More intervention from Congress. Athletes who are paid directly by colleges and possibly even treated as employees. Ever-greater separation of the haves from the have-nots.
Which of these come to pass is far from certain, but the latter is likeliest. And a news report from Yahoo Sports on Tuesday suggests that one possible scenario is gaining steam: the creation of a 70-team “super league” that would incorporate football programs from the four existing “power conferences” (the Atlantic Coast, Big Ten, Big 12 and Southeastern) under a common umbrella.
The new league, pitched by a private equity firm made up of former Disney executives, would be fueled by private capital and distance itself more fully from the other 60-some colleges that compete in the Football Bowl Subdivision, in ways that could be politically contentious and further disrupt existing relationships between their universities.
The Yahoo Sports article, which is based on interviews with dozens of college sports officials, comes as representatives of the 36 universities in the Big Ten and Southeastern Conferences are prepared to meet this week in Nashville, Tenn., to discuss how the two leagues might cooperate.

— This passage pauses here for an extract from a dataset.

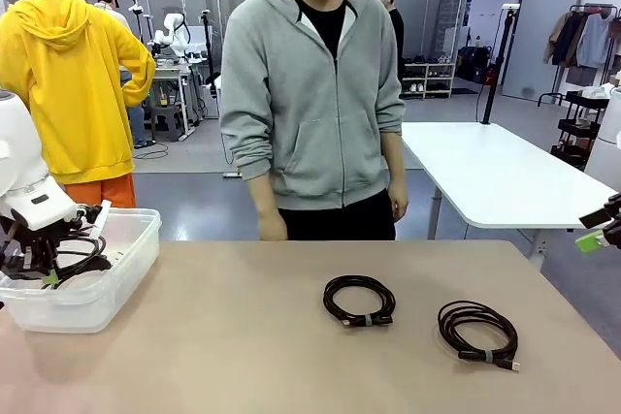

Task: Organize and store the cables.
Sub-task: Place the Power Cable into the Organizing box.

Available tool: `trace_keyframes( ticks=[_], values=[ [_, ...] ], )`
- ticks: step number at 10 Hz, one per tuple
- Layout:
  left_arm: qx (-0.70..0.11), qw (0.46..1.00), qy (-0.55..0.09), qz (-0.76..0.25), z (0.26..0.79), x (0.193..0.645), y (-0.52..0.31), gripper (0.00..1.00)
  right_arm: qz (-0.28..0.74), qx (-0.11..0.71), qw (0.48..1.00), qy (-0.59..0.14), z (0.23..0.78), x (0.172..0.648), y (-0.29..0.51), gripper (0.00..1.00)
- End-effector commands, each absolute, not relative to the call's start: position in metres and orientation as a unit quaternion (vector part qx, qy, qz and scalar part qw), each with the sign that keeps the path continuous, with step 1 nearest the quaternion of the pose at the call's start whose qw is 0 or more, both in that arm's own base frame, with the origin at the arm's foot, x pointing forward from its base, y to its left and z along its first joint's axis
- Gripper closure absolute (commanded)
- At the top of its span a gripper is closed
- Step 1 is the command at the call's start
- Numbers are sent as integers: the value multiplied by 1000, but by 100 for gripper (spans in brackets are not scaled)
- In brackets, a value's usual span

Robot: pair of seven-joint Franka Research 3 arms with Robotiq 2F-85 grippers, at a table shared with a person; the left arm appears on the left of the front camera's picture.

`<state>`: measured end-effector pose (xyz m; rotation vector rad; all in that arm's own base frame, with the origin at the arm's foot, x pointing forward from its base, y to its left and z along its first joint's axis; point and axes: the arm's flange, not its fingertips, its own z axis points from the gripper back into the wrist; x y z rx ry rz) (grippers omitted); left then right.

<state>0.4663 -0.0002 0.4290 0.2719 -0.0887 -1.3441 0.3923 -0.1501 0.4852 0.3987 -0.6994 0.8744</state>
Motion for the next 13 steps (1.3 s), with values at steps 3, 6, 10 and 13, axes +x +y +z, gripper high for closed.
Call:
trace_keyframes(
  ticks=[3, 6, 10, 13],
  values=[
    [121, 787, -52, -603, 436, 471, -4, 40, 409, 192, 828, -332, 487, 392, -149, 0],
    [113, 789, -58, -601, 438, 474, -11, 4, 409, 192, 828, -332, 487, 392, -149, 0],
    [115, 796, -82, -588, 455, 466, -18, 0, 409, 192, 828, -332, 487, 392, -149, 0],
    [118, 787, -61, -602, 439, 470, -14, 0, 409, 192, 828, -332, 487, 392, -149, 0]
  ],
)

The two conferences, which dominate the top tier of college football, are certain to be at the center of any effort to refashion big-time athletics.
The Yahoo Sports article describes the Big Ten–Southeastern meeting as having been driven in part by the emergence of the super league idea, which it says is nicknamed “Project Rudy,” after the popular 1993 sports movie Rudy.

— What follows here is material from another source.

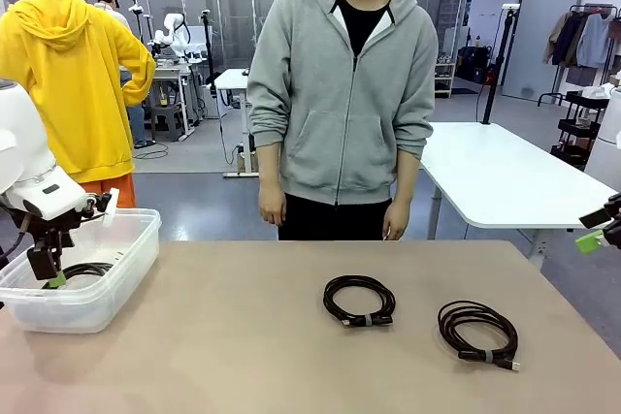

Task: Organize and store the cables.
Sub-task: Place the Power Cable into the Organizing box, then place the USB Extension Cable into the Organizing box.

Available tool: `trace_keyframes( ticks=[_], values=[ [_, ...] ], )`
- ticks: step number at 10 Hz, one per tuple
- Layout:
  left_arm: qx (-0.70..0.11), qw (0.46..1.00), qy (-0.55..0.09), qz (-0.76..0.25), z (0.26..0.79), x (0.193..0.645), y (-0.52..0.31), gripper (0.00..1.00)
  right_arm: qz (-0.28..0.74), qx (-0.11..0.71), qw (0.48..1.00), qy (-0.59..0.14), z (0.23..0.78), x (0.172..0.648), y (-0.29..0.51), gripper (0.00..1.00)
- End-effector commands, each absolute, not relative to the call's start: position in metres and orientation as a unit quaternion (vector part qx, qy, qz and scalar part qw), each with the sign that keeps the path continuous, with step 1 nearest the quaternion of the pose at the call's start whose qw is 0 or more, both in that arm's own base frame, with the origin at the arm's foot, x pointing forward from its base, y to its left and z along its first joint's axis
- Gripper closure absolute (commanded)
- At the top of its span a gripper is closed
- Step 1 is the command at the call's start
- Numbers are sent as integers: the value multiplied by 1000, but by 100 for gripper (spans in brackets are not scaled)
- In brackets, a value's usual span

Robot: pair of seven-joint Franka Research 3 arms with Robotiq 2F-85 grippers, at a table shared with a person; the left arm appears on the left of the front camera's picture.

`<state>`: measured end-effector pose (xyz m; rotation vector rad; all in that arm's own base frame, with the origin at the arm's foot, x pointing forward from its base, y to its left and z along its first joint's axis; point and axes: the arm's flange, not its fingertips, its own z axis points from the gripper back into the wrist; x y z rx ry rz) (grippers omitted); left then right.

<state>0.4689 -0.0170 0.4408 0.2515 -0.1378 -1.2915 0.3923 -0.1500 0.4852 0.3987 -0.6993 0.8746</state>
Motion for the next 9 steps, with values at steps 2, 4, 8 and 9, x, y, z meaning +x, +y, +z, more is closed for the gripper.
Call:
trace_keyframes(
  ticks=[2, 4, 8, 9],
  values=[
    [118, 787, -61, -602, 439, 470, -14, 0, 409, 192, 828, -332, 487, 392, -149, 0],
    [118, 787, -61, -602, 439, 470, -14, 0, 409, 192, 828, -332, 487, 392, -149, 0],
    [118, 787, -61, -602, 439, 470, -14, 0, 409, 192, 828, -332, 487, 392, -149, 0],
    [118, 787, -61, -602, 439, 470, -14, 0, 409, 192, 828, -332, 487, 392, -149, 0]
  ],
)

Yahoo Sports says the idea, reportedly pitched by Smash Capital, a private equity firm, is designed to significantly increase the value of the media revenues available to its 70 would-be member universities by consolidating their negotiating power and having them compete only against one another, eliminating the games most of them play against the other teams in the Football Bowl Subdivision and the Football Championship Subdivision.
That restriction would drive up the television value of those games—and could drive a significantly larger wedge between the universities with teams in the super league and scores of other institutions that play basketball and other sports in the NCAA’s Division I.
According to the Yahoo Sports article, more than two dozen athletics directors and conference officials have heard presentations from the project’s representatives, who reportedly include Jack Swarbrick, the former University of Notre Dame athletics director who formerly sat on the NCAA’s college football playoff committee.
The article includes many details from the PowerPoint presentation that Project Rudy officials have made, including that they would infuse “$5.3 billion in private capital—borrowed from future media revenues … to provide schools immediate cash during a three-year transition period, helping them buy out non-power opponents and supplementing their annual television distribution.”
The Yahoo article notes that the super league arrangement is designed to increase the television revenues available to participating institutions by $25 million over 12 years—roughly the amount that big-time sports–playing universities are expected to have to pay to athletes annually to satisfy the terms of the name, image and likeness settlement preliminarily approved by a federal judge Monday.
Project Rudy isn’t the only super conference being discussed. A group called College Sports Tomorrow reportedly floated a roughly similar idea last spring, and articles in The Wall Street Journal last week and a Chronicle of Higher Education op-ed by two university leaders, West Virginia University’s E. Gordon Gee and Syracuse University’s Kent Syverud, discussed that plan.
A huge number of potential impediments remain to a potential super league, including the need for congressional legislation to overcome possible antitrust problems with joint negotiation of TV rights, and the Big Ten and Southeastern Conferences being willing to give up some of their current advantages over their peers.
But the status quo is untenable for the long term, which is why conversations like this are heating up.